DATA FOR REVIEW —
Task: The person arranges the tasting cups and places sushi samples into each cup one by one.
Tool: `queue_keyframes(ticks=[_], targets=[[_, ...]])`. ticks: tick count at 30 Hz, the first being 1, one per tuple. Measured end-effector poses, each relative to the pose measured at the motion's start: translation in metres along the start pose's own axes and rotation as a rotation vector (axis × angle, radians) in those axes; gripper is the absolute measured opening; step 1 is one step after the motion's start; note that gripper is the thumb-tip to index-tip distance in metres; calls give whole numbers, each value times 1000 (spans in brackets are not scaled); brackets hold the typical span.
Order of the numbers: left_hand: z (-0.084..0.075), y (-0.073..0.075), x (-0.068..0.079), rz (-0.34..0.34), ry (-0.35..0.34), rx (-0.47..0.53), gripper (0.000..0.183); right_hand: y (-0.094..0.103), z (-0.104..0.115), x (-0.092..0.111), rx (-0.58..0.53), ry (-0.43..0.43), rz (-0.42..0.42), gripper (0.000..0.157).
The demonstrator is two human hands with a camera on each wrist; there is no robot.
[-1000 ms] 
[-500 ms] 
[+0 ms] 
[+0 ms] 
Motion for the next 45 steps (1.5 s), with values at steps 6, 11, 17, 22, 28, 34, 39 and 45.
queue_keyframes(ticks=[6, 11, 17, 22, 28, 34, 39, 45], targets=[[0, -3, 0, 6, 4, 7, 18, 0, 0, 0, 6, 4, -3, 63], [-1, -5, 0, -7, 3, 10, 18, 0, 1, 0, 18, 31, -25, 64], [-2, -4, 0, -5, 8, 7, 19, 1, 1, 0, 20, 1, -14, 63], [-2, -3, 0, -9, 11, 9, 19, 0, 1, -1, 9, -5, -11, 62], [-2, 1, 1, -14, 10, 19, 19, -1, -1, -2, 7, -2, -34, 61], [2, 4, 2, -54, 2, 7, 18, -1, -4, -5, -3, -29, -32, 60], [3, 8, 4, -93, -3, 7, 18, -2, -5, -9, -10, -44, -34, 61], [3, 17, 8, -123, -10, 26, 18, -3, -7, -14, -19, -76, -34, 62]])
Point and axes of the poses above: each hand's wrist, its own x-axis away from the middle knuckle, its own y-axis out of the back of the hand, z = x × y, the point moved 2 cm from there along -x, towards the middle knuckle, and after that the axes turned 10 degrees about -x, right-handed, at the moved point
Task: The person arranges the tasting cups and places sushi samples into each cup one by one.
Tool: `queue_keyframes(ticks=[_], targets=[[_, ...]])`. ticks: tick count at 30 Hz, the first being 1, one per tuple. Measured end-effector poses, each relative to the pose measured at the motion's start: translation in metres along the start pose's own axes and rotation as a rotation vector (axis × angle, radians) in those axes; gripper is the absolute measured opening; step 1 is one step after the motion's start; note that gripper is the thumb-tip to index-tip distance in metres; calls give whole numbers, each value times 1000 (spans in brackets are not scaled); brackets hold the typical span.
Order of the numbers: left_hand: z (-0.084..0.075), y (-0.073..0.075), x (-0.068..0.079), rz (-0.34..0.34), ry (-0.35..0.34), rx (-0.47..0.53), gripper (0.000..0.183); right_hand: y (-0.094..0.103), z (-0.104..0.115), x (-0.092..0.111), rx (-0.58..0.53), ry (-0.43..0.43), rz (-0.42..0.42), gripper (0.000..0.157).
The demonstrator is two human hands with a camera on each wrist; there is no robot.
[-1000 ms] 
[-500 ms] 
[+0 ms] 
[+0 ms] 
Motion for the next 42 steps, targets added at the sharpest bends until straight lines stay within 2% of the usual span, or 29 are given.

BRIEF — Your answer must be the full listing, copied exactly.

EXERCISE RESULT —
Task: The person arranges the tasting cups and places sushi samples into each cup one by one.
Tool: `queue_keyframes(ticks=[_], targets=[[_, ...]])`. ticks: tick count at 30 Hz, the first being 1, one per tuple. Measured end-effector poses, each relative to the pose measured at the motion's start: translation in metres along the start pose's own axes and rotation as a rotation vector (axis × angle, radians) in those axes; gripper is the absolute measured opening; step 1 is one step after the motion's start; note that gripper is the thumb-tip to index-tip distance in metres; calls give whole numbers, each value times 1000 (spans in brackets are not scaled); brackets hold the typical span.
Order of the numbers: left_hand: z (-0.084..0.075), y (-0.073..0.075), x (-0.068..0.079), rz (-0.34..0.34), ry (-0.35..0.34), rx (-0.47..0.53), gripper (0.000..0.183); right_hand: y (-0.094..0.103), z (-0.104..0.115), x (-0.092..0.111), rx (-0.58..0.53), ry (-0.43..0.43), rz (-0.42..0.42), gripper (0.000..0.157).
The demonstrator is two human hands with a camera on each wrist; there is no robot.
[-1000 ms] 
[-500 ms] 
[+0 ms] 
[+0 ms] 
Motion for the next 45 steps (1.5 s), with values at steps 6, 11, 17, 22, 28, 34, 39 and 45.
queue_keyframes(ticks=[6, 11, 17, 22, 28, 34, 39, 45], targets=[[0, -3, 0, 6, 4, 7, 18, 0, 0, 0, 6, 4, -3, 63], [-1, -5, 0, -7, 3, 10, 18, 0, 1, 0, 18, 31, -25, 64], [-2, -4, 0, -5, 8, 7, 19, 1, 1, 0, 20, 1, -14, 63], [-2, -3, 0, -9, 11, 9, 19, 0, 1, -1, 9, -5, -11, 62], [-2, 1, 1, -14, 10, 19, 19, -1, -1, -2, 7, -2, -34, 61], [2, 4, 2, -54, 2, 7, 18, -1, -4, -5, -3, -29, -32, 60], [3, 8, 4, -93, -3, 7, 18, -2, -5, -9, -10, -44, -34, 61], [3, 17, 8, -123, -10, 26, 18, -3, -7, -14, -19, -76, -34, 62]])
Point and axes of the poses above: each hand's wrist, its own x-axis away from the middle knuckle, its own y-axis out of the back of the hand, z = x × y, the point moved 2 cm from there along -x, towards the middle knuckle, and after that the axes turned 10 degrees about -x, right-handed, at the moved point
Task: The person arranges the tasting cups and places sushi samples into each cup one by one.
Tool: `queue_keyframes(ticks=[_], targets=[[_, ...]])`. ticks: tick count at 30 Hz, the first being 1, one per tuple. Measured end-effector poses, each relative to the pose measured at the motion's start: translation in metres along the start pose's own axes and rotation as a rotation vector (axis × angle, radians) in those axes; gripper is the absolute measured opening; step 1 is one step after the motion's start; note that gripper is the thumb-tip to index-tip distance in metres; calls give whole numbers, each value times 1000 (spans in brackets are not scaled); brackets hold the typical span.
Order of the numbers: left_hand: z (-0.084..0.075), y (-0.073..0.075), x (-0.068..0.079), rz (-0.34..0.34), ry (-0.35..0.34), rx (-0.47..0.53), gripper (0.000..0.183); right_hand: y (-0.094..0.103), z (-0.104..0.115), x (-0.092..0.111), rx (-0.58..0.53), ry (-0.43..0.43), rz (-0.42..0.42), gripper (0.000..0.157).
The demonstrator is two human hands with a camera on each wrist; there is no robot.
[-1000 ms] 
[-500 ms] 
[+0 ms] 
[+0 ms] 
Motion for the next 42 steps, targets added at the sharpest bends until straight lines stay within 2% of the usual span, or 29 are given.

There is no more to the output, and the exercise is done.